How difficult is it to do this, i am in the same boat, about to make repair.... Do you have any suggestions, or do I have to pull glass? Etc..... Tools suggested?


----------



## Eric D (Feb 16, 1999)

*Re: Regulator & motor replacement troubles.. (Gelbgti)*


_Quote, originally posted by *Gelbgti* »_How difficult is it to do this, i am in the same boat, about to make repair.... Do you have any suggestions, or do I have to pull glass? Etc..... Tools suggested?

His Mk4 door regulator is mounted on a bolt-in inner door panel. 

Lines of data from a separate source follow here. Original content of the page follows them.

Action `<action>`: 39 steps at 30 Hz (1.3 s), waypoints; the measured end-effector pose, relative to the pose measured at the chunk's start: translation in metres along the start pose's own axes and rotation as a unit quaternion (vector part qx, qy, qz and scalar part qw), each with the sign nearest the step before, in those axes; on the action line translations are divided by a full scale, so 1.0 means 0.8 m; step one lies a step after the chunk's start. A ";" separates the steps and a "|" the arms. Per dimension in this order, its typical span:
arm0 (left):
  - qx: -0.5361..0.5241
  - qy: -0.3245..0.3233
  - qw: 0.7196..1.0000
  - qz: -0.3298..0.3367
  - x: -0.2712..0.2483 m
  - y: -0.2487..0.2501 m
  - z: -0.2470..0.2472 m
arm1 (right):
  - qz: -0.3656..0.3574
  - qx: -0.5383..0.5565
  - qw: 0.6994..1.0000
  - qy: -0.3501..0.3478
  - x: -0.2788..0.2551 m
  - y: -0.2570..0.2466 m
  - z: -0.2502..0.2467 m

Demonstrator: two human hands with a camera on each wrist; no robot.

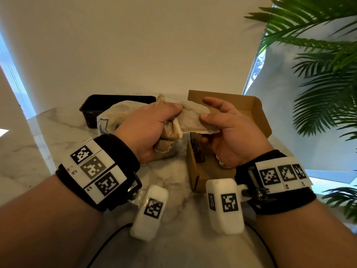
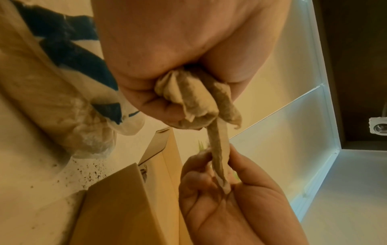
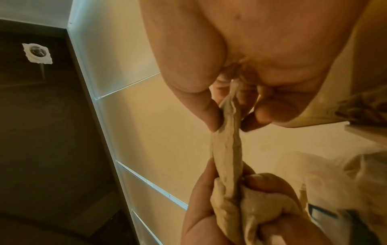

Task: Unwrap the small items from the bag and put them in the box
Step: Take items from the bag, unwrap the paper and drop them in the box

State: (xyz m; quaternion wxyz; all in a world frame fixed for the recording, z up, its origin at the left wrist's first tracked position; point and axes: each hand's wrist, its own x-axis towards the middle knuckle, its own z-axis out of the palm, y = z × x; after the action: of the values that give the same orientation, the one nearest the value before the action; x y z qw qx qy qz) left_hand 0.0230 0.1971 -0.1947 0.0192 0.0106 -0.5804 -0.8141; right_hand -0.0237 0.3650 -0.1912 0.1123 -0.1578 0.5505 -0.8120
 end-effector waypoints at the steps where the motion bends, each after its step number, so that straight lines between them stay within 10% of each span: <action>1: 0.005 -0.002 1.000 -0.003 0.000 0.000 0.000 | -0.007 0.009 1.000 -0.013 0.001 0.000 -0.001; 18: 0.110 -0.003 0.993 -0.054 -0.012 0.003 0.010 | 0.018 -0.230 0.968 0.096 -0.026 -0.077 -0.072; 26: 0.182 -0.036 0.982 -0.038 -0.020 0.004 0.014 | 0.129 -0.621 0.773 -0.032 -0.031 -0.121 -0.106; 34: 0.186 -0.012 0.982 -0.033 -0.017 0.001 0.013 | 0.261 -0.756 0.577 -0.167 -0.002 -0.108 -0.078; 39: 0.182 -0.003 0.982 -0.043 -0.013 -0.001 0.011 | 0.219 -0.801 0.531 -0.168 0.006 -0.100 -0.070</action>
State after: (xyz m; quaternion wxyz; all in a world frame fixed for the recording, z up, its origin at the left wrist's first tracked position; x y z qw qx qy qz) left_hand 0.0327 0.2060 -0.1928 -0.0199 0.0361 -0.7179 -0.6949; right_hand -0.0502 0.4411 -0.1354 0.2042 -0.1899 0.9584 0.0604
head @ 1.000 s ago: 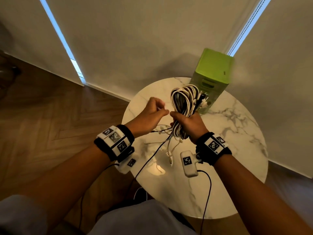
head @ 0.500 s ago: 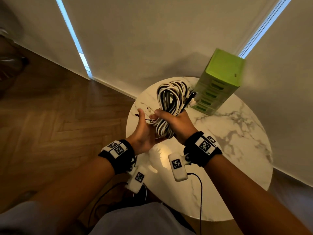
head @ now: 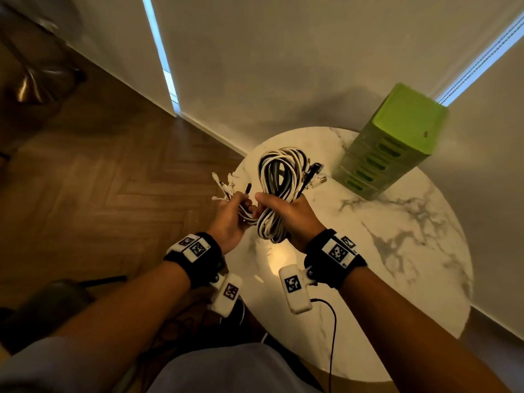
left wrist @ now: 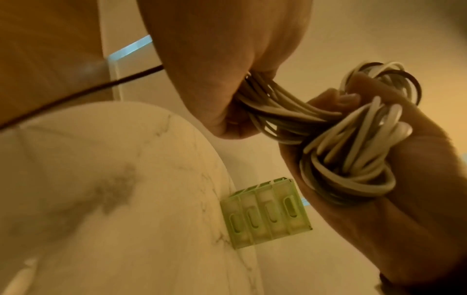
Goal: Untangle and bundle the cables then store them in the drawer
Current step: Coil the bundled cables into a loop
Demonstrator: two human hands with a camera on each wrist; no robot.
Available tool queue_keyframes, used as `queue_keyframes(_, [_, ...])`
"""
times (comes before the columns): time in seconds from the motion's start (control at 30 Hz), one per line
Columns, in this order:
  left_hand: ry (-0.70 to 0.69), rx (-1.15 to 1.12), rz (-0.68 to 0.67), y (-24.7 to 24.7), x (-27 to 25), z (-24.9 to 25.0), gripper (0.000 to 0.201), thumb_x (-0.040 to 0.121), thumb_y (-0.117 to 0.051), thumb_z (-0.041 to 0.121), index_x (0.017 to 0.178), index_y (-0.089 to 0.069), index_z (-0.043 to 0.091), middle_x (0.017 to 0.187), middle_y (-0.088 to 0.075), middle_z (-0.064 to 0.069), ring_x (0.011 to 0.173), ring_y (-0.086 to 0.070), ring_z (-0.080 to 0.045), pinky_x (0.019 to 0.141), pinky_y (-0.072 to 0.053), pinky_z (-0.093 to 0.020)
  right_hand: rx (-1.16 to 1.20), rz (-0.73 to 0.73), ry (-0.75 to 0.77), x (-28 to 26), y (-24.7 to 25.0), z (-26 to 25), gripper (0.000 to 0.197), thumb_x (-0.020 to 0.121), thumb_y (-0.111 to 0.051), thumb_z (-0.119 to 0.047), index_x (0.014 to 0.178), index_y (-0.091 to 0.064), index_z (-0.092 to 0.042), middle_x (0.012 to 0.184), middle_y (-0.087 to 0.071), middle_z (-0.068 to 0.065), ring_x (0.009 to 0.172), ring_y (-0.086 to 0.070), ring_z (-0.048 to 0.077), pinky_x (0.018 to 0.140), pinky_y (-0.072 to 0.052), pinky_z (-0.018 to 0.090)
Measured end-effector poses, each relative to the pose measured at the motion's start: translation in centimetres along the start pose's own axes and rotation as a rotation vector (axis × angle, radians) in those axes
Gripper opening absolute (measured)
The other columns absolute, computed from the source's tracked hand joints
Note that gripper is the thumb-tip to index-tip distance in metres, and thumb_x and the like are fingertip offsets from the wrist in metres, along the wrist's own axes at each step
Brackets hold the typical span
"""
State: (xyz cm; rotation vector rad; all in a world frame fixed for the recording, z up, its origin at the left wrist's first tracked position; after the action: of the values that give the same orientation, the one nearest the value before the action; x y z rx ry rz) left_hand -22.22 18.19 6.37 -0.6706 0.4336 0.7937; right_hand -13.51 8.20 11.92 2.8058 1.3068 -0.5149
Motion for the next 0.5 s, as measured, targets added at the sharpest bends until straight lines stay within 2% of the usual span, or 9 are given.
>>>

Your MK3 is like the earlier cars where the regulator is mounted to the inner door structure. You'll need to remove the regulator through an existing opening.










For your Mk3, here is the DIY, keep in mind this is a DIY for adding power windows to a manual window car.

http://www.a1electric.com/golf.htm


----------



## Gelbgti (Sep 14, 2001)

*Re: Regulator & motor replacement troubles.. (Eric D)*

great info thanks a lot!


----------